THE TASK :: Copy everything in the data below exactly except the pictures.

________________

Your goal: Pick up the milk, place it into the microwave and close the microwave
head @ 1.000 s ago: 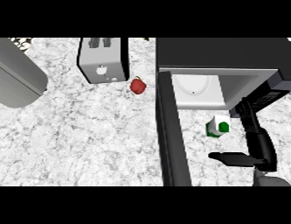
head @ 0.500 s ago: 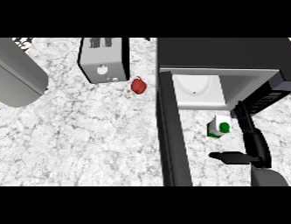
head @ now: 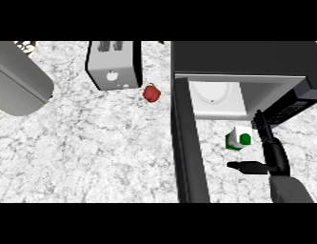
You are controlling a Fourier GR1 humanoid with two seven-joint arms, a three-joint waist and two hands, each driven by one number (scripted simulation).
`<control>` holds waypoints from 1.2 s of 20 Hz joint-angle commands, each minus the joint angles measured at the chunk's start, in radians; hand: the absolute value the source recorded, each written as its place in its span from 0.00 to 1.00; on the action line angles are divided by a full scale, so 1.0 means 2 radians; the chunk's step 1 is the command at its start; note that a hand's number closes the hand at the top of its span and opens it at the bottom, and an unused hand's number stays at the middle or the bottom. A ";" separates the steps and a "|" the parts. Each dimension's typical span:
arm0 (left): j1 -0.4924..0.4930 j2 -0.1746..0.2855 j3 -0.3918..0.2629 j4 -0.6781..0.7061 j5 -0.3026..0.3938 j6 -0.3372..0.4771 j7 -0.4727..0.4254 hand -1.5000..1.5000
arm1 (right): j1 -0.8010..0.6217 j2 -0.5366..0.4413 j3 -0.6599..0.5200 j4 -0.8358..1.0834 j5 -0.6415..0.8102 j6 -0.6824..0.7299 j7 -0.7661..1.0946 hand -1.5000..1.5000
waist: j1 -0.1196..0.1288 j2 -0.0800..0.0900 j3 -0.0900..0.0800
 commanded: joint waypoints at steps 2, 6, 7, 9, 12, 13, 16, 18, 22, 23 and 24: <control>-0.003 -0.003 -0.008 -0.016 0.029 0.001 -0.018 0.00 | -0.044 -0.005 -0.012 0.102 0.010 -0.007 -0.059 0.00 | 0.003 0.002 0.001; 0.034 -0.003 -0.022 -0.040 0.030 0.002 -0.015 0.00 | -0.072 0.001 -0.011 0.128 0.009 0.012 -0.079 1.00 | 0.007 0.001 0.001; 0.021 -0.003 -0.010 -0.038 0.039 -0.002 -0.003 0.00 | -0.069 0.009 0.005 0.132 0.029 -0.004 -0.101 1.00 | 0.008 0.002 0.001; 0.021 -0.003 0.002 -0.046 0.050 -0.010 0.000 0.00 | -0.079 -0.028 0.001 0.135 0.034 0.001 -0.111 1.00 | 0.008 0.003 0.001; 0.019 -0.003 -0.015 -0.049 0.037 0.004 0.000 0.00 | -0.085 0.000 -0.012 0.130 0.022 -0.022 -0.134 1.00 | 0.006 0.002 0.001; -0.006 0.003 0.024 -0.025 0.057 -0.003 0.003 0.00 | -0.081 0.006 -0.003 0.118 0.025 -0.017 -0.125 1.00 | -0.001 0.000 0.000; 0.011 -0.003 0.009 -0.031 0.045 0.000 -0.006 0.00 | -0.061 -0.026 -0.026 0.137 0.007 0.009 -0.153 1.00 | 0.000 0.001 0.000; 0.021 -0.003 0.012 -0.028 0.053 -0.020 -0.002 0.00 | -0.064 -0.055 -0.043 0.144 -0.007 0.024 -0.155 1.00 | 0.002 0.002 0.001; 0.019 -0.002 0.033 -0.002 0.059 -0.032 -0.030 0.00 | -0.050 -0.061 -0.033 0.123 -0.009 0.064 -0.161 1.00 | -0.002 0.000 0.000; 0.039 -0.003 0.011 -0.014 0.047 -0.016 -0.040 0.00 | -0.044 -0.059 -0.025 0.121 -0.001 0.058 -0.157 1.00 | -0.001 -0.001 0.000; 0.075 -0.003 0.021 -0.044 0.080 -0.032 -0.031 0.00 | -0.044 -0.027 -0.012 0.097 0.001 0.047 -0.139 1.00 | 0.000 -0.004 0.000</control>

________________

OUTPUT OF THE TASK ::
Your goal: Pick up the milk, place it into the microwave and close the microwave
head @ 1.000 s ago: 
head @ 0.500 s ago: 
head @ now: 
You are controlling a Fourier GR1 humanoid with two seven-joint arms, a three-joint waist and two hands, each driven by one number (scripted simulation).
`<control>` holds waypoints from 1.2 s of 20 Hz joint-angle commands, each minus the joint angles measured at the chunk's start, in radians; hand: the absolute value the source recorded, each written as its place in its span from 0.00 to 1.00; on the action line angles are divided by a full scale, so 1.0 means 2 radians; the chunk's step 1 is the command at its start; note that a hand's number closes the hand at the top of its span and opens it at the bottom, and an unused hand's number stays at the middle or the bottom. A ";" separates the steps and a "|" the parts. Each dimension's typical span:
arm0 (left): j1 -0.4924..0.4930 j2 -0.1746..0.2855 j3 -0.3918..0.2629 j4 -0.6781..0.7061 j5 -0.3026..0.3938 j6 -0.3372..0.4771 j7 -0.4727..0.4254 hand -1.5000..1.5000
arm1 (right): j1 -0.8010..0.6217 j2 -0.5366..0.4413 j3 -0.6599..0.5200 j4 -0.8358..1.0834 j5 -0.6415..0.8102 j6 -0.6824..0.7299 j7 -0.7661..1.0946 hand -1.5000..1.5000
waist: j1 -0.1196..0.1288 j2 -0.0800..0.0900 j3 -0.0900..0.0800
 commanded: joint waypoints at steps 2, 6, 7, 9, 12, 13, 16, 18, 22, 23 and 24: <control>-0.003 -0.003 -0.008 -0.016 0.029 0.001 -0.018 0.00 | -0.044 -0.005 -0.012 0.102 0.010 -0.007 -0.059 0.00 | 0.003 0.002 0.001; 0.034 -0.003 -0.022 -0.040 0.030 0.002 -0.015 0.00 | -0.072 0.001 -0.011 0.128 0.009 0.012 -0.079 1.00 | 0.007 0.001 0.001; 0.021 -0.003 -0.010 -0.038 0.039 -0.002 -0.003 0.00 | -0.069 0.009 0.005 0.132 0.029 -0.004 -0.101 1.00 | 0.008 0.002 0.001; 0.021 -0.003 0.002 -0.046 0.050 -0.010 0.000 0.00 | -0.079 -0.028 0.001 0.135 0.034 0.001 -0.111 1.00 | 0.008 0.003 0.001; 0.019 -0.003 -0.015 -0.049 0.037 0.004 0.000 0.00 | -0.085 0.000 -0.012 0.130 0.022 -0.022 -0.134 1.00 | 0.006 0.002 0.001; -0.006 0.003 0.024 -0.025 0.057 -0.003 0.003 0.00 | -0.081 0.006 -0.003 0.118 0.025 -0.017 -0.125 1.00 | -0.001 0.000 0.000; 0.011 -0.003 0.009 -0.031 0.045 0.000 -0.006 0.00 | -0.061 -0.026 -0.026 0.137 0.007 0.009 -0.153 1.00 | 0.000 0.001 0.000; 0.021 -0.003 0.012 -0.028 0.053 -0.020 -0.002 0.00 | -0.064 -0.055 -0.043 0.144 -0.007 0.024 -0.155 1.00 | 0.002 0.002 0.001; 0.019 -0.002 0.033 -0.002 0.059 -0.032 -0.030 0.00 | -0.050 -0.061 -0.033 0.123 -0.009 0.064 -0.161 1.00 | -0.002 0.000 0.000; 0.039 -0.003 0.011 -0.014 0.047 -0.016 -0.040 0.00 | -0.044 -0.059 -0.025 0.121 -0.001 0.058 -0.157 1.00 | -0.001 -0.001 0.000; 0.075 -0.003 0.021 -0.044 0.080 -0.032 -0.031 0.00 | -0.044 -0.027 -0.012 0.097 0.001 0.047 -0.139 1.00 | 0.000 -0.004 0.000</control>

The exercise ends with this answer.